To do:
Track down every line below that holds "write" and copy it.

Information provided:
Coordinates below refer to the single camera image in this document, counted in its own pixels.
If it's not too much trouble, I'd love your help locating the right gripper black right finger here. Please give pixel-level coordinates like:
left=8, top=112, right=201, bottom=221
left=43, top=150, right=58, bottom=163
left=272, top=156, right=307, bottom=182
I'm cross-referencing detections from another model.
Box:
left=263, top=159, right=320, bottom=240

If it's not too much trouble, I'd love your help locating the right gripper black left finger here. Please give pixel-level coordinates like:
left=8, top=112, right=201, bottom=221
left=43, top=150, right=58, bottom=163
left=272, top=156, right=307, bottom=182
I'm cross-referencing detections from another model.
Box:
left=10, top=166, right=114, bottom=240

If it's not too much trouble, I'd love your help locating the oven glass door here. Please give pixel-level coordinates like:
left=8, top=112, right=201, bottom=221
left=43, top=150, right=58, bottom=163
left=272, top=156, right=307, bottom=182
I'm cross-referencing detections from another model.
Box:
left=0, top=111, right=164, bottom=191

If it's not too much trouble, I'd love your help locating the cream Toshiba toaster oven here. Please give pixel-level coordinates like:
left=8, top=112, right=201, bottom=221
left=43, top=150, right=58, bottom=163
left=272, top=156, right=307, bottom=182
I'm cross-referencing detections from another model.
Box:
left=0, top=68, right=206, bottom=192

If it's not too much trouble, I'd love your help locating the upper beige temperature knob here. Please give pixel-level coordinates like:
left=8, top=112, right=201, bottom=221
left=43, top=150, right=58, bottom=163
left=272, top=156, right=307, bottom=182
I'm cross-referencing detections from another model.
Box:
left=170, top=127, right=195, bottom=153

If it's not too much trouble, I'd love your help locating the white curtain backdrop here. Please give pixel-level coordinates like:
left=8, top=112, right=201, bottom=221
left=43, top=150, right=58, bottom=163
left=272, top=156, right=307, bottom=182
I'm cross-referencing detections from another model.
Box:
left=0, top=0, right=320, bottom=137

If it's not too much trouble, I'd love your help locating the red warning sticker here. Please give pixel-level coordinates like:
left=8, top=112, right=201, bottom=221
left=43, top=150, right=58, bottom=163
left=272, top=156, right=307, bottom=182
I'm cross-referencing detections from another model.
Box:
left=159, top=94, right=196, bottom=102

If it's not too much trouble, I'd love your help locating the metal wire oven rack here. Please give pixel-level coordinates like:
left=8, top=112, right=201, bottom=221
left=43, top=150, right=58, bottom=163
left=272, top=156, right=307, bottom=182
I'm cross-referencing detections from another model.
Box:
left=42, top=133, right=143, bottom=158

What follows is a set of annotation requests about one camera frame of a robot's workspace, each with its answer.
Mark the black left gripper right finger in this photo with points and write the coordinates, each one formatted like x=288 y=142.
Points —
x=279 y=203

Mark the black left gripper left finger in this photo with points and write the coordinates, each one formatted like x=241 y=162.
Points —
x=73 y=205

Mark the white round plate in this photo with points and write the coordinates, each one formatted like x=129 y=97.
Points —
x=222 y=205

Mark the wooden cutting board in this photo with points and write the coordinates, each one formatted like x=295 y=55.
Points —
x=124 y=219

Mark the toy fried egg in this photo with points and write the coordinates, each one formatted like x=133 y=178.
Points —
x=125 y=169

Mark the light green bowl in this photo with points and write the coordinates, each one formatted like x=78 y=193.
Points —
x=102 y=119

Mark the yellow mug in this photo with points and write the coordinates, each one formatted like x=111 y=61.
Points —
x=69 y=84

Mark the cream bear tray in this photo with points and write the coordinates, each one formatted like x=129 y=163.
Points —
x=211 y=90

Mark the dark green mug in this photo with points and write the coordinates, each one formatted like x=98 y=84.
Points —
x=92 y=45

Task solution:
Mark the black left gripper right finger in this photo with points and write the coordinates, each one formatted like x=288 y=142.
Mark the black left gripper left finger in this photo with points and write the coordinates, each one formatted like x=241 y=162.
Mark the white round plate in this photo with points and write the coordinates, each one formatted like x=129 y=97.
Mark the wooden cutting board in this photo with points and write the coordinates, each one formatted like x=295 y=55.
Mark the toy fried egg in this photo with points and write the coordinates, each one formatted like x=133 y=178.
Mark the light green bowl in this photo with points and write the coordinates, each one formatted like x=78 y=193.
Mark the yellow mug in this photo with points and write the coordinates, each one formatted like x=111 y=61.
Mark the cream bear tray in this photo with points and write the coordinates, each one formatted like x=129 y=163.
Mark the dark green mug in this photo with points and write the coordinates, each one formatted like x=98 y=84.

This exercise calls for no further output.